• What you have to do: Set down the whole listing that follows, precisely as written.
=======
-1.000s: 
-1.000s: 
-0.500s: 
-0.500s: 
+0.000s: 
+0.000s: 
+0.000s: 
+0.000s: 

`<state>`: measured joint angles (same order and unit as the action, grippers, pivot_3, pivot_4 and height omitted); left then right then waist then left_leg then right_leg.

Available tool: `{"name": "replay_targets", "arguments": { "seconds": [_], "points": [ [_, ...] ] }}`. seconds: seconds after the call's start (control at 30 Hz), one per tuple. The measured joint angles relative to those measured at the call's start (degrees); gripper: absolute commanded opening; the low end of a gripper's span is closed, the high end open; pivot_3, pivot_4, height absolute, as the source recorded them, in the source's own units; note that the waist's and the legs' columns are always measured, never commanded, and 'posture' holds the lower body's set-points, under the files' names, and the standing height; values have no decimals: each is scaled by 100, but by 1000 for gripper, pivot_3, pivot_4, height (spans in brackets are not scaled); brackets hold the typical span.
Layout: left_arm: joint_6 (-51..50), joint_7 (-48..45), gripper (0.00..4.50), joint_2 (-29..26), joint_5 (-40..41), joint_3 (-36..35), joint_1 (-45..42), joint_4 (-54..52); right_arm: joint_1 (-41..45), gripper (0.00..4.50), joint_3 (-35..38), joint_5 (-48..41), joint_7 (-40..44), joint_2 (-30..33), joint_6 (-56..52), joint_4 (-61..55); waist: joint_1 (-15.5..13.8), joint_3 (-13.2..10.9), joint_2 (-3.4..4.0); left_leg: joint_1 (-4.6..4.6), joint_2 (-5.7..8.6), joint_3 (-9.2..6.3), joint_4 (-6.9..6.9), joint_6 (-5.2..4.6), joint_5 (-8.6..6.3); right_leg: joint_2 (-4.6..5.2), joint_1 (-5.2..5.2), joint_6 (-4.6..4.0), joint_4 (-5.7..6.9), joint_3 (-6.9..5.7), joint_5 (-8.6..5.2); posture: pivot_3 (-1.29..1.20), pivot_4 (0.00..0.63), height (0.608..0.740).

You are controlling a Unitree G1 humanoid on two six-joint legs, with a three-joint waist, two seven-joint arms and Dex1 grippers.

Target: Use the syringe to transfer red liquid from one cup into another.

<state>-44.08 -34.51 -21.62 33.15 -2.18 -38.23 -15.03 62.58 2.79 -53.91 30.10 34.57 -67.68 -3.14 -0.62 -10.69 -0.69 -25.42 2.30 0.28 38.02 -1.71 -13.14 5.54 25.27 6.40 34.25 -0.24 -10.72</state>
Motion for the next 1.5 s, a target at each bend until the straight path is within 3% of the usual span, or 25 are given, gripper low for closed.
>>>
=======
• Answer to the exercise:
-1.000s: 
-1.000s: 
-0.500s: 
-0.500s: 
+0.000s: 
+0.000s: 
+0.000s: 
+0.000s: 

`<state>`: measured joint angles (same order and unit as the action, grippers, pivot_3, pivot_4 and height omitted); left then right then waist then left_leg then right_leg.

Available tool: `{"name": "replay_targets", "arguments": { "seconds": [_], "points": [ [_, ...] ] }}`. seconds: seconds after the call's start (control at 30 Hz), one per tuple. The measured joint angles relative to those measured at the call's start (degrees); gripper: absolute commanded opening; the low end of a gripper's span is closed, the high end open; pivot_3, pivot_4, height absolute, as the source recorded them, in the source's own units; note that the waist's and the legs' columns are always measured, never commanded, and 'posture' holds the lower body's set-points, under the files' names, and the standing height; values have no decimals: each is scaled by 100, but by 1000 for gripper, pivot_3, pivot_4, height (spans in brackets are not scaled); brackets hold the typical span.
Layout: left_arm: joint_6 (-51..50), joint_7 (-48..45), gripper (0.00..4.50), joint_2 (-29..26), joint_5 (-40..41), joint_3 (-36..35), joint_1 (-45..42), joint_4 (-54..52); right_arm: joint_1 (-41..45), gripper (0.00..4.50), joint_3 (-35..38), joint_5 (-48..41), joint_7 (-40..44), joint_2 (-30..33), joint_6 (-56..52), joint_4 (-61..55); waist: joint_1 (-15.5..13.8), joint_3 (-13.2..10.9), joint_2 (-3.4..4.0); left_leg: joint_1 (-4.6..4.6), joint_2 (-5.7..8.6), joint_3 (-9.2..6.3), joint_4 (-6.9..6.9), joint_6 (-5.2..4.6), joint_5 (-8.6..6.3); right_leg: joint_2 (-4.6..5.2), joint_1 (-5.2..5.2), joint_6 (-4.6..4.0), joint_4 (-5.7..6.9), joint_3 (-6.9..5.7), joint_5 (-8.6..5.2); posture: pivot_3 (-1.29..1.20), pivot_4 (0.00..0.63), height (0.608..0.740).

You are controlling a Unitree G1 humanoid on two six-joint legs, with a three-joint waist, two seven-joint arms and Dex1 grippers.

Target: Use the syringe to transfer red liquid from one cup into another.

<state>-44.08 -34.51 -21.62 33.15 -2.18 -38.23 -15.03 62.58 2.79 -53.91 30.10 34.57 -67.68 -3.14 -0.62 -10.69 -0.69 -25.42 2.30 0.28 38.02 -1.71 -13.14 5.54 25.27 6.40 34.25 -0.24 -10.72</state>
Motion for the next 1.5 s, a target at each bend until the straight path is within 3% of the usual span, or 25 are given, gripper low for closed.
>>>

The generated output is now complete.